Kegiatan ini juga melibatkan berbagai unsur pemangku kepentingan dalam konsep kolaborasi Hexa Helix, di antaranya Komite Ekonomi Kreatif dan Inovasi, Universitas Muria Kudus (UMK), UNRIYO Yogyakarta, Bapperida Kabupaten Pati, Dinas Koperasi dan UMKM Kabupaten Pati, Dinas Kepemudaan Olahraga dan Pariwisata Kabupaten Pati, Dinas Perdagangan dan Perindustrian Kabupaten Pati, Dinas Kominfo Kabupaten Pati, Cabang Dinas Pendidikan Provinsi Jawa Tengah Wilayah Pati, Kepala SMA Negeri 1, 2, dan 3 Pati, Kepala SMK Negeri 1, 2, dan 3 Pati, perwakilan pelaku UMKM, perwakilan pelaku ekonomi kreatif Kabupaten Pati, LSP Inten Semarang serta Media sebagai bagian dari unsur ekosistem ekraf.
Komite Ekonomi Kreatif dan Inovasi Kabupaten Pati (KREASI PATI) merupakan bagian dari jejaring lintas komunitas ekonomi kreatif nasional yang tergabung dalam Indonesia Creative Cities Network atau ICCN.
KREASI PATI menjadi satu dari lebih dari 265 kabupaten/kota di Indonesia yang terhubung dalam ICCN dengan pengembangan ekosistem ekonomi kreatif berbasis komunitas, inovasi, budaya, dan potensi lokal daerah.
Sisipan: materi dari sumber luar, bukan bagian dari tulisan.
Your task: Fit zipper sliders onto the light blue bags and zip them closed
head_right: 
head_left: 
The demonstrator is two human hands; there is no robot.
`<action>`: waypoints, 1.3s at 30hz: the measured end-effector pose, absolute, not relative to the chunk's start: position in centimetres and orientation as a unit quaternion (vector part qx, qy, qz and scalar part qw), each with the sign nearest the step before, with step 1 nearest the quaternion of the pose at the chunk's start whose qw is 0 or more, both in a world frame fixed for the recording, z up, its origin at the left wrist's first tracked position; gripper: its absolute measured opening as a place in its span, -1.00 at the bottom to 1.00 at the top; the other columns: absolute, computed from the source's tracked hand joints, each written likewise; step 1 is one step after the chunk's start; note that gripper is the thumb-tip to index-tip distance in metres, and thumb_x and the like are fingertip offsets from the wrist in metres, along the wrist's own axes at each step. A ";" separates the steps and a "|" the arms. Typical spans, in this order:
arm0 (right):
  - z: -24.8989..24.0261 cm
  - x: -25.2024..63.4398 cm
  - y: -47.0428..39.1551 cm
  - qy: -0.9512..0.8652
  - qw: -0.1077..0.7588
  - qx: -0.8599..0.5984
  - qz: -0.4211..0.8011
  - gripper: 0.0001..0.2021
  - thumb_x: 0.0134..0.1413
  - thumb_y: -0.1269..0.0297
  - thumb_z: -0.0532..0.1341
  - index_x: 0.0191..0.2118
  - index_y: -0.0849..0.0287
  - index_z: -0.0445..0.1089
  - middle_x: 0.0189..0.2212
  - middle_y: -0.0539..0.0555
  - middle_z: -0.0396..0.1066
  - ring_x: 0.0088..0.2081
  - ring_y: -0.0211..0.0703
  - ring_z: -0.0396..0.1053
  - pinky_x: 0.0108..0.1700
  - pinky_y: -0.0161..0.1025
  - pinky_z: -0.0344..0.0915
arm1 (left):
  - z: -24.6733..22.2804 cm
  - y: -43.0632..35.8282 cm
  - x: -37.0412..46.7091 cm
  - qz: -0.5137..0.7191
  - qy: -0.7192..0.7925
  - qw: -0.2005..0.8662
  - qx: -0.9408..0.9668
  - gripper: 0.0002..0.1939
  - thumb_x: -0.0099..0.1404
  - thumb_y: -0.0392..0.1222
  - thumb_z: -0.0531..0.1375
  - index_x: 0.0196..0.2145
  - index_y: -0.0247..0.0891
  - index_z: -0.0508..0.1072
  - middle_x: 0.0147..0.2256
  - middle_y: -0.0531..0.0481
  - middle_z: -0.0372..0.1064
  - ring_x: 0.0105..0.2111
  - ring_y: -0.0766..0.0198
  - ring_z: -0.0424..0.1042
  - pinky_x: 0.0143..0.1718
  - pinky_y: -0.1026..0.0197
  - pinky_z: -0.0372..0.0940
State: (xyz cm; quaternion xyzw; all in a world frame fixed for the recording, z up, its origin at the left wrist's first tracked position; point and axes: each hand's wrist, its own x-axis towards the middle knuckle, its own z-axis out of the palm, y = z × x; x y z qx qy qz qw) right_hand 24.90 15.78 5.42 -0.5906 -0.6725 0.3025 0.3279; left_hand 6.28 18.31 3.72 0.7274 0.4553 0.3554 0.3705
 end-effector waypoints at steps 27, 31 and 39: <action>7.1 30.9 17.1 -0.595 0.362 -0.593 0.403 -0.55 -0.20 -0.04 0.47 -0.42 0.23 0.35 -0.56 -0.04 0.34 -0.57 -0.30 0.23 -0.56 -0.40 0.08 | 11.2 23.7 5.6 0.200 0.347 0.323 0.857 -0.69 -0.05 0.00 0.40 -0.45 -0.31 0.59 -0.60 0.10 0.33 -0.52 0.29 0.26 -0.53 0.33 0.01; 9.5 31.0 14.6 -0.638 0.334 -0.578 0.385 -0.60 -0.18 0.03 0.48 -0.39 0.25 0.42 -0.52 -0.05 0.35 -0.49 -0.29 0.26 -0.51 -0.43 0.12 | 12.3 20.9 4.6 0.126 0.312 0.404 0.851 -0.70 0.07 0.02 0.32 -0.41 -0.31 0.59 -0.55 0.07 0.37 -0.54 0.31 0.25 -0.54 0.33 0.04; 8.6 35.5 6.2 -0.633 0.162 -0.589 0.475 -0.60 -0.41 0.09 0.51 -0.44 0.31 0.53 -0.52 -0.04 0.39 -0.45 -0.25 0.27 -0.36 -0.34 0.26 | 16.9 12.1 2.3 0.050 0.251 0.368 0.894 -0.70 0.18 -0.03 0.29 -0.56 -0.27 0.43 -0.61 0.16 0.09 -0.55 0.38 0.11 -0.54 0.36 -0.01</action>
KREASI PATI hadir sebagai wadah kolaborasi dalam memperkuat ekosistem ekonomi kreatif melalui sinergi antara komunitas, pemerintah, akademisi, pelaku usaha, media, dan lembaga keuangan.
Melalui jejaring Indonesia Creative Cities Network (ICCN), KREASI PATI juga membuka peluang kolaborasi nasional guna mendorong inovasi, pengembangan potensi kreatif, serta peningkatan daya saing ekonomi kreatif Kabupaten Pati.
Melalui penguatan sistem ekonomi kreatif digital terintegrasi ini, Pemerintah Kabupaten Pati bersama Komite Ekonomi Kreatif berharap mampu memperkuat bonus demografi melalui kolaborasi produktif antara dunia pendidikan dan industri kreatif.
Penguatan ekosistem berbasis teknologi dinilai menjadi strategi penting dalam mempercepat daya saing ekonomi kreatif Kabupaten Pati di tingkat nasional.